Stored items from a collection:

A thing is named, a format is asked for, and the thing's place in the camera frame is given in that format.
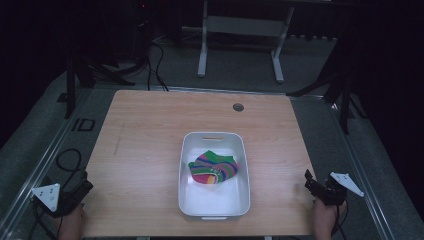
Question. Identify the colourful striped sock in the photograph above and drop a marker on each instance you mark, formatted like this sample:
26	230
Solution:
213	166

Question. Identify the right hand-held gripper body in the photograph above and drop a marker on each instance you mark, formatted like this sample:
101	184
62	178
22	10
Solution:
335	190

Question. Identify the person's right hand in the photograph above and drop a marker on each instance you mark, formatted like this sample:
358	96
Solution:
325	218

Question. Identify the white plastic bin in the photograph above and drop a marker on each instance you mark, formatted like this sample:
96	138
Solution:
213	200

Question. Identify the aluminium floor rail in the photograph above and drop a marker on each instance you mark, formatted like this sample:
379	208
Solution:
40	166
363	173

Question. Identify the black tripod stand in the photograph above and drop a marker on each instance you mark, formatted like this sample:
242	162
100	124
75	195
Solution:
70	83
345	100

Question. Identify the white metal desk frame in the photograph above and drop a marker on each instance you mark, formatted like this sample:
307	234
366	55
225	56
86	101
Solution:
243	26

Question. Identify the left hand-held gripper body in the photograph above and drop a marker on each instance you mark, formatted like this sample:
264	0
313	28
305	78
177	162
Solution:
50	197

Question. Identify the person's left hand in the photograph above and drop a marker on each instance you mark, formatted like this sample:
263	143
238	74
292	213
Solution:
71	222

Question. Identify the dark computer tower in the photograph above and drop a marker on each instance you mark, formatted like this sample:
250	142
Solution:
142	30

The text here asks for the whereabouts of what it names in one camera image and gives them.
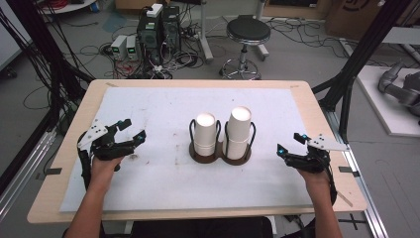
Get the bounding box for grey power supply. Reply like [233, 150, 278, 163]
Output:
[126, 35, 140, 61]
[110, 34, 129, 61]

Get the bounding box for white box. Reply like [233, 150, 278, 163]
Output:
[146, 3, 164, 19]

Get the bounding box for person's right hand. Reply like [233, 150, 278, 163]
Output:
[295, 167, 332, 196]

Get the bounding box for tangle of floor cables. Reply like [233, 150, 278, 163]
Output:
[98, 41, 206, 80]

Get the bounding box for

* **Task description**
Your answer is an exact copy of the records above, stripped of pictures.

* **Exercise answer**
A thing is named, a format is asked for, and the thing's place in the camera frame is given in that format.
Question. Identify the colourful striped sock in the photograph above and drop a marker on each instance you mark, formatted like this sample:
26	230
Solution:
213	166

Question. Identify the right hand-held gripper body in the photograph above and drop a marker on each instance you mark, formatted like this sample:
101	184
62	178
22	10
Solution:
335	190

Question. Identify the person's right hand in the photograph above and drop a marker on each instance you mark, formatted like this sample:
358	96
Solution:
325	218

Question. Identify the white plastic bin in the photograph above and drop a marker on each instance you mark, formatted like this sample:
96	138
Solution:
213	200

Question. Identify the aluminium floor rail in the photograph above and drop a marker on each instance you mark, formatted like this sample:
379	208
Solution:
40	166
363	173

Question. Identify the black tripod stand in the photograph above and drop a marker on each instance you mark, formatted like this sample:
242	162
100	124
75	195
Solution:
70	83
345	100

Question. Identify the white metal desk frame in the photograph above and drop a marker on each instance you mark, formatted like this sample:
307	234
366	55
225	56
86	101
Solution:
243	26

Question. Identify the left hand-held gripper body in the photograph above and drop a marker on each instance you mark, formatted like this sample:
264	0
313	28
305	78
177	162
Solution:
50	197

Question. Identify the person's left hand in the photograph above and drop a marker on each instance you mark, formatted like this sample:
263	143
238	74
292	213
Solution:
71	222

Question. Identify the dark computer tower in the photograph above and drop a marker on each instance you mark, formatted like this sample:
250	142
Solution:
142	30

The text here asks for the whereabouts of what it names in one camera image and gives them.
Get the bounding box for grey power supply. Reply like [233, 150, 278, 163]
Output:
[126, 35, 140, 61]
[110, 34, 129, 61]

Get the bounding box for white box. Reply like [233, 150, 278, 163]
Output:
[146, 3, 164, 19]

Get the bounding box for person's right hand. Reply like [233, 150, 278, 163]
Output:
[295, 167, 332, 196]

Get the bounding box for tangle of floor cables. Reply like [233, 150, 278, 163]
Output:
[98, 41, 206, 80]

Get the bounding box for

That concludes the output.